Seit Jahren weisen Ärzte darauf hin, dass in der Umgebung von Atomkraftwerken Kleinkinder häufiger an Krebs und Missbildungen erkranken. Bereits 1998 kam der Physiker Alfred Körblein zu entsprechenden Resultaten. 2001 legte er eine weitere Studie vor, wonach die Kinderkrebsrate am Standort Gundremmingen am höchsten sei. Erst nach deutlichen Protesten erklärte sich das Bundesamt für Strahlenschutz bereit, diese Befunde anzuerkennen und weitere Kontrollstudien einzuleiten. So wurde sehr viel Zeit verloren. Und im Sommer 2007 kam eine US-Untersuchung, die Daten aus Spanien, Frankreich, Japan, Nordamerika und Deutschland auswertete, zu dem gleichen Ergebnis: Das Krebsrisiko ist für Kinder in AKW-Nähe höher.

Schreibt die WAZ einfach so. Paff, so steht es da: “Das Krebsrisiko ist für Kinder in AKW-Nähe höher.“
Einfach eine Signifikanz aus willkürlich zusammen gekramten Daten zusammen basteln, eine Kausalität konstruieren und klatsch: AKWs sind böse! Es fällt schwer, hier noch von gutem Willen auszugehen. Selbst auf ihrer Kinderseite schreckt die WAZ vor dieser Agitation nicht zurück: 

In der Nähe solcher Kraftwerke erkrankt im Durchschnitt pro Jahr ein kleines Kind mehr an Krebs als anderswo.

...  statt Eltern

So werden skrupellos Ängste selbst bei unseren Kleinsten geschürt !
Fest steht, es gibt keine Erklärung für diesen Zusammenhang – sagen die Autoren ja selbst. Ich persönlich denke: das ist Zufall (3). Ich habe nicht die Spur einer Idee, warum und wie Atomkraftwerke Leukämie verursachen könnten. Ja, wo hat es denn so was schon mal gegeben ?!
Und selbst, wenn Sie eine Idee haben könnten, welcherlei  kausale Zusammenhang bestehen könnte, sage ich immer noch: Na und ...

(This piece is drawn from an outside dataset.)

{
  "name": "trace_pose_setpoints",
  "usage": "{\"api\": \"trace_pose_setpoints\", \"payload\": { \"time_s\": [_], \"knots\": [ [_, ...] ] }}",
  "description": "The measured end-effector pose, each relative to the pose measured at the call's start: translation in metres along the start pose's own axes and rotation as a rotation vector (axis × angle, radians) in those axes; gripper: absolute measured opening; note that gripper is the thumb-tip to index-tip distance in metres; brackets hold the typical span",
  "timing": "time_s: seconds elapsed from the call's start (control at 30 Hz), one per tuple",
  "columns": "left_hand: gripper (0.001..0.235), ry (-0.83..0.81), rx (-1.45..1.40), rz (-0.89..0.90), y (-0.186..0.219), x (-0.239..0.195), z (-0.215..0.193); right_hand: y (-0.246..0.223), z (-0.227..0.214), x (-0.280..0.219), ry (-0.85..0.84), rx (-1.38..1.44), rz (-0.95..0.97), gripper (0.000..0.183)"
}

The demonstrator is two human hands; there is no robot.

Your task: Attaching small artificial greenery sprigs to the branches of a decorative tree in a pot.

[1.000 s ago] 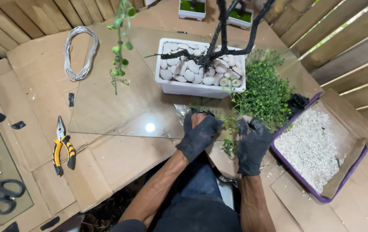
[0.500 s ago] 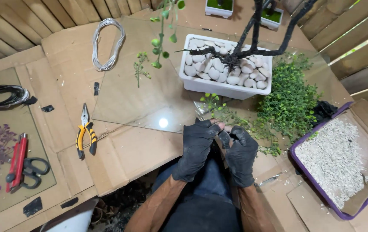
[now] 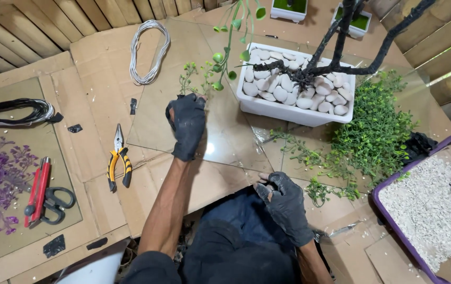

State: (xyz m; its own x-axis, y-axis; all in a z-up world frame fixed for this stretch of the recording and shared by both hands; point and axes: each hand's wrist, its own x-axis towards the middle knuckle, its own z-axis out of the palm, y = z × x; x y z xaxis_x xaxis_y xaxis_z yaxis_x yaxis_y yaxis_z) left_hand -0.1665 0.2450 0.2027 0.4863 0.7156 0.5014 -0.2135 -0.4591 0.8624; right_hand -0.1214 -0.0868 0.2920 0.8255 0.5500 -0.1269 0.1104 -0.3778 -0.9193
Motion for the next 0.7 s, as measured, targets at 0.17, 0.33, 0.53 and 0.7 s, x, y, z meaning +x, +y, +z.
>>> {"api": "trace_pose_setpoints", "payload": {
  "time_s": [0.17,0.33,0.53,0.7],
  "knots": [
    [0.016,0.240,-0.064,-0.006,-0.019,0.018,-0.002,0.028,-0.007,0.007,-0.015,-0.273,-0.417,0.027],
    [0.026,0.132,-0.890,0.006,-0.140,0.004,-0.014,0.031,-0.008,0.009,-0.034,-0.246,-0.375,0.024],
    [0.035,-0.009,-0.516,0.021,-0.089,0.004,-0.012,0.016,-0.005,0.007,-0.065,-0.201,-0.422,0.020],
    [0.035,0.087,-0.159,0.070,-0.045,0.006,-0.007,0.010,-0.004,0.009,-0.078,-0.174,-0.382,0.018]
  ]
}}
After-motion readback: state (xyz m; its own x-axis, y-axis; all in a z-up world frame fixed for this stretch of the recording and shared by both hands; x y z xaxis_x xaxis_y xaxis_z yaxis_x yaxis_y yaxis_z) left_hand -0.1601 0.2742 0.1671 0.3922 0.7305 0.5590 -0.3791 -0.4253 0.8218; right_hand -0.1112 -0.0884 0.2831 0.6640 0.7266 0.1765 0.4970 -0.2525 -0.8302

Alles Panikmache: ein an Krebs erkranktes Kind im Jahr. Im deutschen Straßenverkehr kommen pro Jahr etwa 150 (Stat. Bundesamt) oder 200 (Charité Berlin) ums Leben. Ja sicher, Atomkraft hat ein Restrisiko; aber wenn Sie danach gehen, dürften Sie sich gar nicht mehr ins Auto setzen. Noch konsequenter: am besten gar nicht erst auf die Welt kommen. Denn es sieht so aus, als sei der Verkehrtod vom Platz 1 der häufigsten Todesursachen für Kinder verdrängt worden. Shooting Star mit über 200 Fällen jährlich in Deutschland: die lieben Eltern.

 

Werner Jurga, 10.12.2007

 

(1) Werner Jurga: Die politische Dimension von Zeit ... Diss. Duisburg 1999.
(2) „Bedenken“ – männliche Sprechweise für: „Angst“; außer beim: Klimawandel.
(3) „Gesetzmäßigkeiten exekutieren sich über den Zufall“ (W. I. Lenin).